**Your goal**
In the entries below, find the line with "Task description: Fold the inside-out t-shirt" and the line with "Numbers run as". Reproduce those two lines and every line between them exactly, and nothing more.

-------- Data under study --------

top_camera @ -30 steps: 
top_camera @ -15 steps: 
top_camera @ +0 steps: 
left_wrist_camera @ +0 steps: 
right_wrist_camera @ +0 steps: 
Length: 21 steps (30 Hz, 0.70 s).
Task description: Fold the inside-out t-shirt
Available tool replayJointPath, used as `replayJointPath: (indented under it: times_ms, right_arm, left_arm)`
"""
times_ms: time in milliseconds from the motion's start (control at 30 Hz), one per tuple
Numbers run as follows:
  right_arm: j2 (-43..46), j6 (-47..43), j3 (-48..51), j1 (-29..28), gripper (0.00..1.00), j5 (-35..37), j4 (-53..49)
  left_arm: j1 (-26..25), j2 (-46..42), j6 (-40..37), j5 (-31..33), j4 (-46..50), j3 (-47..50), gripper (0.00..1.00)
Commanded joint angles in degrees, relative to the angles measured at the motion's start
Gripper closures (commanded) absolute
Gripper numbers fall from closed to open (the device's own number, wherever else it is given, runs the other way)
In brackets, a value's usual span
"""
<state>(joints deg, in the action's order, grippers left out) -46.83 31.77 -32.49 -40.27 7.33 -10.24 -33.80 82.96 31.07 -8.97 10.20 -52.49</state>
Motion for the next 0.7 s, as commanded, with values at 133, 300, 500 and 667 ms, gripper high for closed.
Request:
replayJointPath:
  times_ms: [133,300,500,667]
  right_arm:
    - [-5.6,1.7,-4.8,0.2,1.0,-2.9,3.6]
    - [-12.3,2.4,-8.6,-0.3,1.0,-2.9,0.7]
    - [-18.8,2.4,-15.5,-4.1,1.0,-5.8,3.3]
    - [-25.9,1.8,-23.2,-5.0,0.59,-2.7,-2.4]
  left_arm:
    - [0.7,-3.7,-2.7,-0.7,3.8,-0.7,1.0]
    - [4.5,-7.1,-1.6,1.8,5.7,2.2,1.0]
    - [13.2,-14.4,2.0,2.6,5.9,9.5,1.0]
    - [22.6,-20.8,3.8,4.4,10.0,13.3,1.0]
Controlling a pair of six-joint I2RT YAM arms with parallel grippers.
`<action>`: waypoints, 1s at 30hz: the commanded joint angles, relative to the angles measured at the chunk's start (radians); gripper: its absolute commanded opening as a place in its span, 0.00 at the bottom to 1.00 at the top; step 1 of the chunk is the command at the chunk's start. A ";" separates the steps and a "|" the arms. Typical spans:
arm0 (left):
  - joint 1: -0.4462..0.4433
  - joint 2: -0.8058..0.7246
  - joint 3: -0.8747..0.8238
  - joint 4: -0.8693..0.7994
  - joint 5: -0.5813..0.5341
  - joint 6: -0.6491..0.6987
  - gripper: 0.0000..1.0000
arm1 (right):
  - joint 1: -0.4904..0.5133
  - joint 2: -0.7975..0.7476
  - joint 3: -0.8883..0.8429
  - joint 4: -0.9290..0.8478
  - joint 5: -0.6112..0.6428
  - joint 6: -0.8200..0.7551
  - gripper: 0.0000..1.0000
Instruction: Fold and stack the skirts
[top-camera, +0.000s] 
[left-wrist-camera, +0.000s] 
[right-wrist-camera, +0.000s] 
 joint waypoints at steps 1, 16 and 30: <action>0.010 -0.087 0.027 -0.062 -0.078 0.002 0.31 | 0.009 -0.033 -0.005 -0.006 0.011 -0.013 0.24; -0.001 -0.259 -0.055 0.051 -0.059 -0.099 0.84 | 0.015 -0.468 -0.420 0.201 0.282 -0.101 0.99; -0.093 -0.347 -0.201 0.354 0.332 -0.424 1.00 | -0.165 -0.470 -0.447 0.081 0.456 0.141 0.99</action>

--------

**Answer area**
Task description: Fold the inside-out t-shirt
Available tool replayJointPath, used as `replayJointPath: (indented under it: times_ms, right_arm, left_arm)`
"""
times_ms: time in milliseconds from the motion's start (control at 30 Hz), one per tuple
Numbers run as follows:

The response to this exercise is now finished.